__Problem__.
With the material below, print exactly the lines between the line holding "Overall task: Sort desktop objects" and the line holding "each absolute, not", inclusive. Add nothing else.
(Provided information begins)
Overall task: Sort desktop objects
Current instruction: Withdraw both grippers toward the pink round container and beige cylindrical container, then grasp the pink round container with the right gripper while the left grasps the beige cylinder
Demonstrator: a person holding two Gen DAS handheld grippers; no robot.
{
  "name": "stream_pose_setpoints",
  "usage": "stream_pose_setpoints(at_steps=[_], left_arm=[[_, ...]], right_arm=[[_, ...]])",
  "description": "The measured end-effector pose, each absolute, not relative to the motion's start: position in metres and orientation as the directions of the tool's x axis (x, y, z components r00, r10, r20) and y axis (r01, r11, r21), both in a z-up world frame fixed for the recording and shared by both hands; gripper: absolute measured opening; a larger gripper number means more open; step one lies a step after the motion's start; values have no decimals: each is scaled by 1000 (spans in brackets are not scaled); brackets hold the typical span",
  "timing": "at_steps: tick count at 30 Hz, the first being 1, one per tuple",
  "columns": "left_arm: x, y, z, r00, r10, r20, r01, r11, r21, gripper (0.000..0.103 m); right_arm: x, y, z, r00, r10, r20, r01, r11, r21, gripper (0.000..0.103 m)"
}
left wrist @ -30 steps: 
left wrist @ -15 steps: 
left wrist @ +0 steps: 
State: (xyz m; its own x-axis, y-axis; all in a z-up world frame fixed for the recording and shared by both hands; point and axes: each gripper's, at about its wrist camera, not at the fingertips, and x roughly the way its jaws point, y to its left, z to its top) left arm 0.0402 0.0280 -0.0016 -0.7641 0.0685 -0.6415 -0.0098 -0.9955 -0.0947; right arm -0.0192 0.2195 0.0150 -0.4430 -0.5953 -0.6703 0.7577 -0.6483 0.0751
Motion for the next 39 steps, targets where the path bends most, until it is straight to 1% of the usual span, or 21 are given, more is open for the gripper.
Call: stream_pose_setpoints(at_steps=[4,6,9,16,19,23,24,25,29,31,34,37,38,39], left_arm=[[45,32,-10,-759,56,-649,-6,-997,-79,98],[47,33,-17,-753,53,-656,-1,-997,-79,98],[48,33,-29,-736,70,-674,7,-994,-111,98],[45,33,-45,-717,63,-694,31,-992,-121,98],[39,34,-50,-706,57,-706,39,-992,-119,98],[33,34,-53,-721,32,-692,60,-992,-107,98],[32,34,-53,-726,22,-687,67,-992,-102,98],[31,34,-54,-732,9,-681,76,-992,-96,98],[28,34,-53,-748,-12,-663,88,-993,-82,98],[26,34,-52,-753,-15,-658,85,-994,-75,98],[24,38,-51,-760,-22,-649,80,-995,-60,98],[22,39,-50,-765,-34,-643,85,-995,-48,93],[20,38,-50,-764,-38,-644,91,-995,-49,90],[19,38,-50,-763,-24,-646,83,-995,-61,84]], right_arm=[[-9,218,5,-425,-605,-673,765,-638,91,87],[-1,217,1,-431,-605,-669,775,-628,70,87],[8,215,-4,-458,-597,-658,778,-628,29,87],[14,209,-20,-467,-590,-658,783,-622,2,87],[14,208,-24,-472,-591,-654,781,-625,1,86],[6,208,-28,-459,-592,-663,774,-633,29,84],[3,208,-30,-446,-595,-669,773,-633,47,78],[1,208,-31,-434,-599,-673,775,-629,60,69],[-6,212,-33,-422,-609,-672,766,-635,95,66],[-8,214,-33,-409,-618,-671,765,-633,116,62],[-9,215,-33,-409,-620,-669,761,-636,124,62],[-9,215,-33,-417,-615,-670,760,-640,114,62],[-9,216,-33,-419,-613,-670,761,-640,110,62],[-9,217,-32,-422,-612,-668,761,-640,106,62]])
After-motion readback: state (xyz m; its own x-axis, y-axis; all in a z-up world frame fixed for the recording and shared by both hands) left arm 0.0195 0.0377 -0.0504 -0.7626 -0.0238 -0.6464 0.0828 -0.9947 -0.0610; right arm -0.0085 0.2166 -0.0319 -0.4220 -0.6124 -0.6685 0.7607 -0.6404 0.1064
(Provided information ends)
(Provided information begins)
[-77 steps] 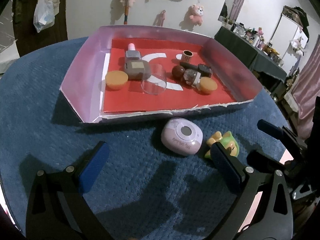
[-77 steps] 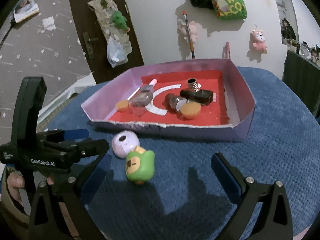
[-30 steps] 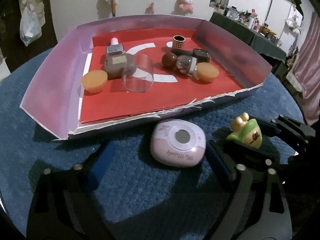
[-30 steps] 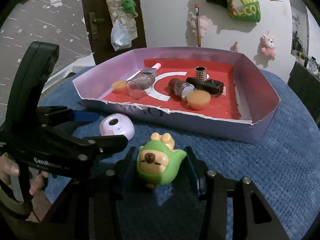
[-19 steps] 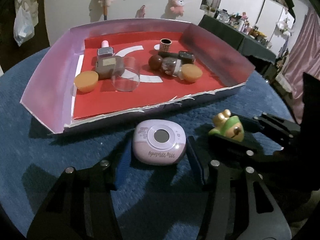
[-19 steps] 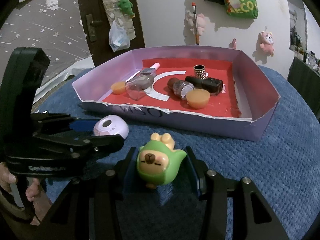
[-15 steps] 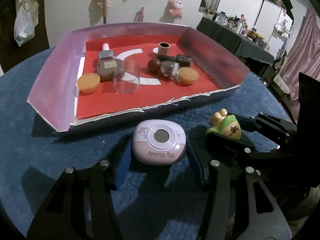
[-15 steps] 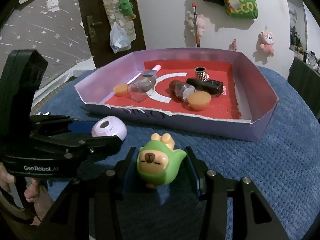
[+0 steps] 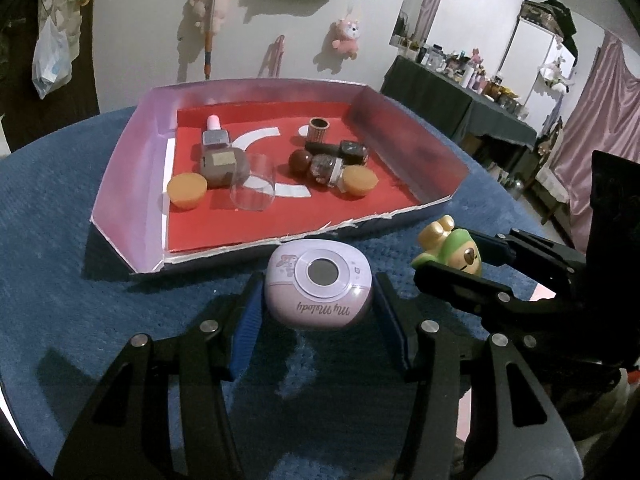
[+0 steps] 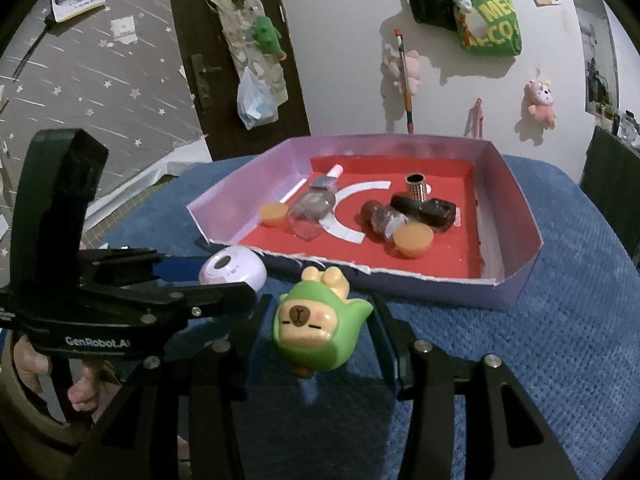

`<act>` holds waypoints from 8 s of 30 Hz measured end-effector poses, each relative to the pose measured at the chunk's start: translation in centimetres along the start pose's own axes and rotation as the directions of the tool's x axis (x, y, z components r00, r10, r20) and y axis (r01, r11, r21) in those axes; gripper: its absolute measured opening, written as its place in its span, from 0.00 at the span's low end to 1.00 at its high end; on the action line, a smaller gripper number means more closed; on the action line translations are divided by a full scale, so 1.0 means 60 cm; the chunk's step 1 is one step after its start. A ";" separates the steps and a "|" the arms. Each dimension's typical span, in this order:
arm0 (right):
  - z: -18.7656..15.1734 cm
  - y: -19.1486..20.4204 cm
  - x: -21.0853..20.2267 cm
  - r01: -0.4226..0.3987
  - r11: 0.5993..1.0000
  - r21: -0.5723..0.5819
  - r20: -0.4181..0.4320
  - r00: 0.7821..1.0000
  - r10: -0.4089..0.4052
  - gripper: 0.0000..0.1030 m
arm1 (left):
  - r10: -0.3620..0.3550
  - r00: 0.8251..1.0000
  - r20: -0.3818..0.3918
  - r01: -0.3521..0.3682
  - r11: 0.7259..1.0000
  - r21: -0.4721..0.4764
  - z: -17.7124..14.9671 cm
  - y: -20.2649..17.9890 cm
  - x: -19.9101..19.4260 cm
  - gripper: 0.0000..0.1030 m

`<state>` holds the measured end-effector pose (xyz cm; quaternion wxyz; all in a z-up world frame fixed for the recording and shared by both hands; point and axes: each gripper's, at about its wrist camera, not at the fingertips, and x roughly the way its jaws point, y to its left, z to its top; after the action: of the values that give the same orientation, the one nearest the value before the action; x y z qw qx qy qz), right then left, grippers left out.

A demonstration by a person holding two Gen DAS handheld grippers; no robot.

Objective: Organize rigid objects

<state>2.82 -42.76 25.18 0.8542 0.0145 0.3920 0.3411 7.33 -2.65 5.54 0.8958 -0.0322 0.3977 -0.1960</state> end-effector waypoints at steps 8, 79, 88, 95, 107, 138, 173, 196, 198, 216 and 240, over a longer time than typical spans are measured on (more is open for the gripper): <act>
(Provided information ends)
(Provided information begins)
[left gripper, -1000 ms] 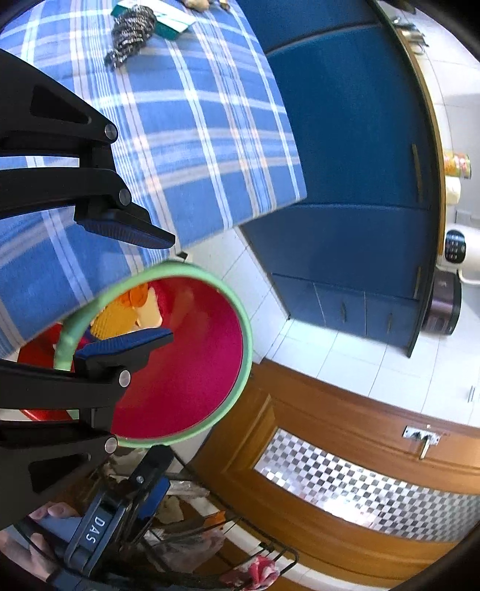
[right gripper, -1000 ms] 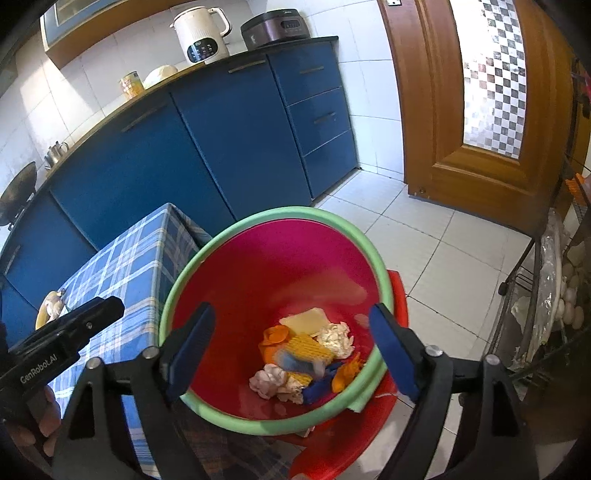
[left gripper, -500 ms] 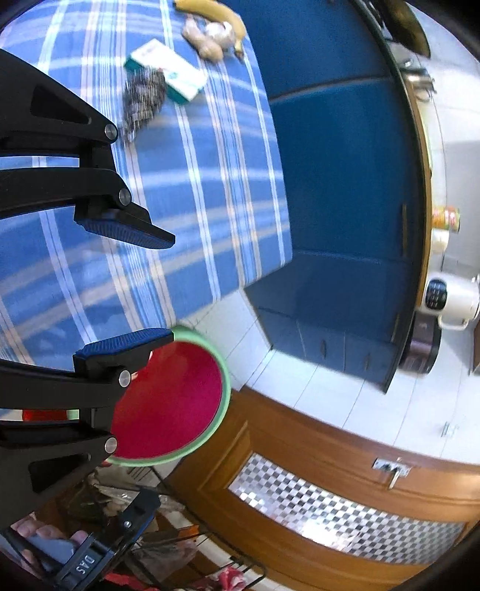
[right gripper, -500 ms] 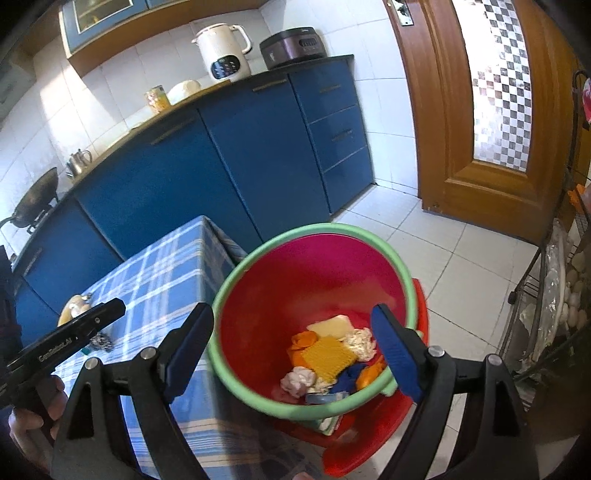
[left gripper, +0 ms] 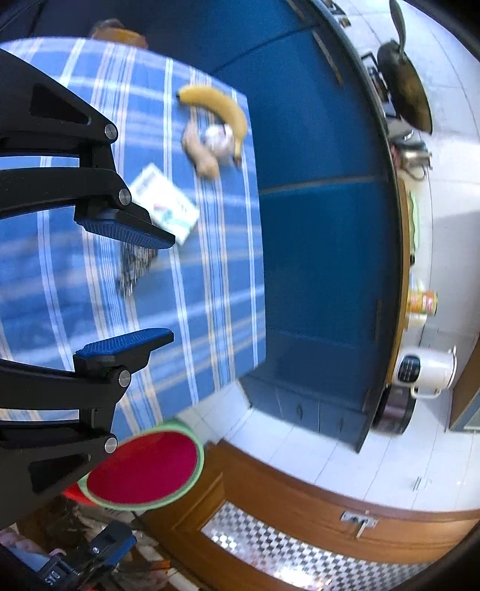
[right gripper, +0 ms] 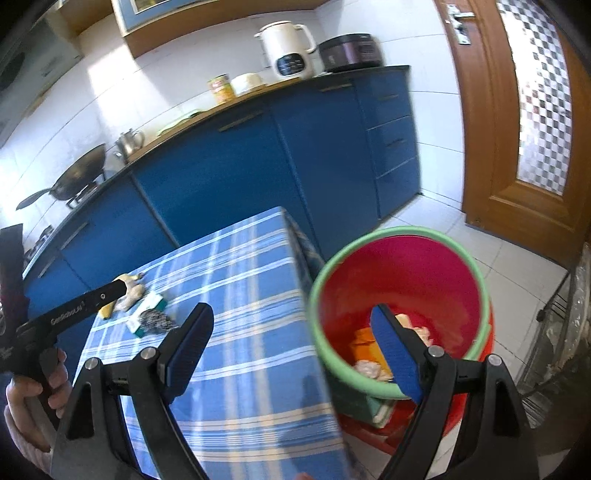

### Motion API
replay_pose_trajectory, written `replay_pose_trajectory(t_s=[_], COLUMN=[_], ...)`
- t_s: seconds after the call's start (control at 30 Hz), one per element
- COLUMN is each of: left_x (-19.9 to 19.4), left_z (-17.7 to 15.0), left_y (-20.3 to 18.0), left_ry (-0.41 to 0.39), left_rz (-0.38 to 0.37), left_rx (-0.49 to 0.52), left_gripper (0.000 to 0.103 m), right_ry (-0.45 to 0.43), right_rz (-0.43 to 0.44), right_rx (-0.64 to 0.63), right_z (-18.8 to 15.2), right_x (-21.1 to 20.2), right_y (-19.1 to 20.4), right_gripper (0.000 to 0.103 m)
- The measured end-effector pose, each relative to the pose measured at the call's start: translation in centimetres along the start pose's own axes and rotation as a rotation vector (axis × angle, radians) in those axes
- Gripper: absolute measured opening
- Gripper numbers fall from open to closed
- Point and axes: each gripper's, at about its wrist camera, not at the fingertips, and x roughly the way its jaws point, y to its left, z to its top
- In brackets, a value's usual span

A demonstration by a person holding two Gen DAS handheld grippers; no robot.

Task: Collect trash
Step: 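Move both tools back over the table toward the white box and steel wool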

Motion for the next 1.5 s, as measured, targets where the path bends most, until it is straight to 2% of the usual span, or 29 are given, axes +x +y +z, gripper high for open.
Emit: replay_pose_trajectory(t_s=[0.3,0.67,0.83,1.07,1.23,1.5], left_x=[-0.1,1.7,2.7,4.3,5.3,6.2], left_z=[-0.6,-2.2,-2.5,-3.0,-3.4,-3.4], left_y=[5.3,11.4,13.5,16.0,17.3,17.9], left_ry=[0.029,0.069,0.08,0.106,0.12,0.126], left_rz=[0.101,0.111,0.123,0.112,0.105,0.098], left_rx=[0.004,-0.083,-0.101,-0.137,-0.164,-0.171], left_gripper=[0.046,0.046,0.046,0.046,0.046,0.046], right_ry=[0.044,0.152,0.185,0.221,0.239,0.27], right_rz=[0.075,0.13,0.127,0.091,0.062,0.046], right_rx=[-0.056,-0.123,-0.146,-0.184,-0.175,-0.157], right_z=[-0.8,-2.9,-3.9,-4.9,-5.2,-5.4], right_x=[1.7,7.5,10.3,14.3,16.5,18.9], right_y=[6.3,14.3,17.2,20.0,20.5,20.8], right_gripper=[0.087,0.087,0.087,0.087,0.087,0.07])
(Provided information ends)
__Task answer__.
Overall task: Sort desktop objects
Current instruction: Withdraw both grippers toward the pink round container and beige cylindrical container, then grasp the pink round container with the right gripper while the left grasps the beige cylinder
Demonstrator: a person holding two Gen DAS handheld grippers; no robot.
{
  "name": "stream_pose_setpoints",
  "usage": "stream_pose_setpoints(at_steps=[_], left_arm=[[_, ...]], right_arm=[[_, ...]])",
  "description": "The measured end-effector pose, each absolute, not relative to the motion's start: position in metres and orientation as the directions of the tool's x axis (x, y, z components r00, r10, r20) and y axis (r01, r11, r21), both in a z-up world frame fixed for the recording and shared by both hands; gripper: absolute measured opening; a larger gripper number means more open; step one lies a step after the motion's start; values have no decimals: each is scaled by 1000 (spans in brackets are not scaled); brackets hold the typical span",

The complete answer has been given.